— Task —
A single number is the answer here: how many lines below include "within"?

— Recorded data —

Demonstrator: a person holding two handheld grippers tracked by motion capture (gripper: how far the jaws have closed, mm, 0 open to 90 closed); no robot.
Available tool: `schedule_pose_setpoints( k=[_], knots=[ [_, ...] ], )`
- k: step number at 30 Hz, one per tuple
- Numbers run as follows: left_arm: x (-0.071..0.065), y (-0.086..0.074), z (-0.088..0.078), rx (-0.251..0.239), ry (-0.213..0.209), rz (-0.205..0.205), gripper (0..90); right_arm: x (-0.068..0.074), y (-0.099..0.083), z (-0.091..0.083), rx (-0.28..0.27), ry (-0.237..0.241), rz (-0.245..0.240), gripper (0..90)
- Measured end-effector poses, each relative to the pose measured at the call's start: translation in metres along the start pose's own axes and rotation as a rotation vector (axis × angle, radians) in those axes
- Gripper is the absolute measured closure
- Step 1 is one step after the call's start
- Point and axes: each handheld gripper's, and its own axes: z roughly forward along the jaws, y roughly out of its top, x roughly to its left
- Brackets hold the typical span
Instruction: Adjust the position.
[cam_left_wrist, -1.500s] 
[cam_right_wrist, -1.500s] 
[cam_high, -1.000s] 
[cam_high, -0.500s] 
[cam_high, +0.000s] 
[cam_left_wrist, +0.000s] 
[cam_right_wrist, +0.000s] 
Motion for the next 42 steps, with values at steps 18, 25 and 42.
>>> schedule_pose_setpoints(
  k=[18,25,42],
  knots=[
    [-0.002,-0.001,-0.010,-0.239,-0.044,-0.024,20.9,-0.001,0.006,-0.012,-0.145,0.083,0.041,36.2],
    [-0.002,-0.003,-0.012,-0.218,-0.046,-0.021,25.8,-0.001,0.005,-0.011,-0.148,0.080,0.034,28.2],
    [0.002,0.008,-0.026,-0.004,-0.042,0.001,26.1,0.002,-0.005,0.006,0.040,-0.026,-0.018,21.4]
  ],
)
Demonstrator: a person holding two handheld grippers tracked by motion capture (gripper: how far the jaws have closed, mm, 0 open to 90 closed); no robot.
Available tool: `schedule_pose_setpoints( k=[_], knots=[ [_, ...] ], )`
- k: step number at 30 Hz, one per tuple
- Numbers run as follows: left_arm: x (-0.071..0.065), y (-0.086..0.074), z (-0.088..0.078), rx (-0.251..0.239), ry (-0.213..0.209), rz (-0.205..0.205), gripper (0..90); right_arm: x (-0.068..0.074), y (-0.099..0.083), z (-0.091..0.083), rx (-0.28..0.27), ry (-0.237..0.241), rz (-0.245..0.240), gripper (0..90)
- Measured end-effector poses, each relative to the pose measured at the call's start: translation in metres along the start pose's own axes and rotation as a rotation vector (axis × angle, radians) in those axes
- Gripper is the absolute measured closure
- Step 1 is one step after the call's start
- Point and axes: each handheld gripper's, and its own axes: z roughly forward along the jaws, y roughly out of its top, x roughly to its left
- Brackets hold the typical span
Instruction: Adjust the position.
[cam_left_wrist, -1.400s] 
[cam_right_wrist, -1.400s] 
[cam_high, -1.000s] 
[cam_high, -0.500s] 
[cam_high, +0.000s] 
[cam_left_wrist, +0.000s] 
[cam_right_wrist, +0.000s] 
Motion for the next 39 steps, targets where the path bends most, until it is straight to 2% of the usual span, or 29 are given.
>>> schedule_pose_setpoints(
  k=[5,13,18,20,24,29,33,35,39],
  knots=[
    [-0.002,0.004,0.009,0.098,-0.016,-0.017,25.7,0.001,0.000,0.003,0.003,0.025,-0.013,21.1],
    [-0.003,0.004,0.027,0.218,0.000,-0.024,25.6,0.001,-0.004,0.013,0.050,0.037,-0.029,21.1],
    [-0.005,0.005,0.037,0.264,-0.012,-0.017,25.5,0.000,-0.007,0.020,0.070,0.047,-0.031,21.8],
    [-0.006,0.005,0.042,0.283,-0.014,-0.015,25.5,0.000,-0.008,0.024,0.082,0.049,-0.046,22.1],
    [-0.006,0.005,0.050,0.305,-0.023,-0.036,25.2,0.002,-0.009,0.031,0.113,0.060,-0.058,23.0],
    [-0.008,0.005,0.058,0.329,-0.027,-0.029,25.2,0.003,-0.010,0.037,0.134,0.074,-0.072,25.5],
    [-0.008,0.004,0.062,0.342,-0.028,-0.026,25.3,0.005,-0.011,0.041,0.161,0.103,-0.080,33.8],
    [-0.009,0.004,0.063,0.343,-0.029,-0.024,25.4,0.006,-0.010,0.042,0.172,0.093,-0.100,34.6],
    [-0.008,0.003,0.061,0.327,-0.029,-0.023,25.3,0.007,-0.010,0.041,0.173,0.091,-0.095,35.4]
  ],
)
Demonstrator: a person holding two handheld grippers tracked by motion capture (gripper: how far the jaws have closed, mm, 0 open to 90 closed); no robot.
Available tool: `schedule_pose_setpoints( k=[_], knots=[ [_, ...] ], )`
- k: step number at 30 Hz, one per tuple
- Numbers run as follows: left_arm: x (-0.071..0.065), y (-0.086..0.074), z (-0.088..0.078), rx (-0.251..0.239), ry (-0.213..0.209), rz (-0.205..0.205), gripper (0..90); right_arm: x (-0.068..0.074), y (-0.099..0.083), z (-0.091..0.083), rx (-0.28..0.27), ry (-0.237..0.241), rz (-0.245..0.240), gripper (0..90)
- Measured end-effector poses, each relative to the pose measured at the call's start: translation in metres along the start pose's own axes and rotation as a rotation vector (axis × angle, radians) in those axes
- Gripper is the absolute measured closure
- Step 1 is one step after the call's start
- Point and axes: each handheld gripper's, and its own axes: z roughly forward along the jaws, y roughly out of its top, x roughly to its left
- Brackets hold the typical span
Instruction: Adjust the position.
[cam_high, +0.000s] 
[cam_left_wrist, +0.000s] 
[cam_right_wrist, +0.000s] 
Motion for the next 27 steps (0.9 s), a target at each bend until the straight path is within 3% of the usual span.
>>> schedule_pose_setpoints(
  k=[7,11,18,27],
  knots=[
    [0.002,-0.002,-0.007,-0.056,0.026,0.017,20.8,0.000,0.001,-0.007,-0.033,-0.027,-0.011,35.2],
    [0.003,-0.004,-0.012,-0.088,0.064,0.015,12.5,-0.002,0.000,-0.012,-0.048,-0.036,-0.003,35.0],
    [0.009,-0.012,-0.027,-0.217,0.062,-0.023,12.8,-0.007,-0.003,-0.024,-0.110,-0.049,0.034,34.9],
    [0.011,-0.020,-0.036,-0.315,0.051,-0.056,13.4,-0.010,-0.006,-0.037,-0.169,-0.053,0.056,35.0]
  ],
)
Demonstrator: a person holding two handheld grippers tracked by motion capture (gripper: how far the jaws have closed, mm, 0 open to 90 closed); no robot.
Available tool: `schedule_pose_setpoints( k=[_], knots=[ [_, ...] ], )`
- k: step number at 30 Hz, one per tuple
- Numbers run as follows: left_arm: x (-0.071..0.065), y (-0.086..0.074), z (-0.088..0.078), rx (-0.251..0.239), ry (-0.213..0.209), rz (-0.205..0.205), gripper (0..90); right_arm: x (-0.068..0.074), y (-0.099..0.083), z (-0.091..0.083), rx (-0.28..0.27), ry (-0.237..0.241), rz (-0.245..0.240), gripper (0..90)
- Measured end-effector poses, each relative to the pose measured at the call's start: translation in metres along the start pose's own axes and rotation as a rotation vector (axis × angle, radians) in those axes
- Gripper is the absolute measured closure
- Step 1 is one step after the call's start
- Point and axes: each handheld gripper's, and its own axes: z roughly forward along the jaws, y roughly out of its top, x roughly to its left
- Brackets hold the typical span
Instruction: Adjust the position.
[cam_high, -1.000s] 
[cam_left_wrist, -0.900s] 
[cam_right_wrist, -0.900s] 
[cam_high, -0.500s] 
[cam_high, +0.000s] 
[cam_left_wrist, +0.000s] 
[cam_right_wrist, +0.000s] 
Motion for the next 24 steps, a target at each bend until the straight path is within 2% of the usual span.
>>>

— Solution to the exercise —
2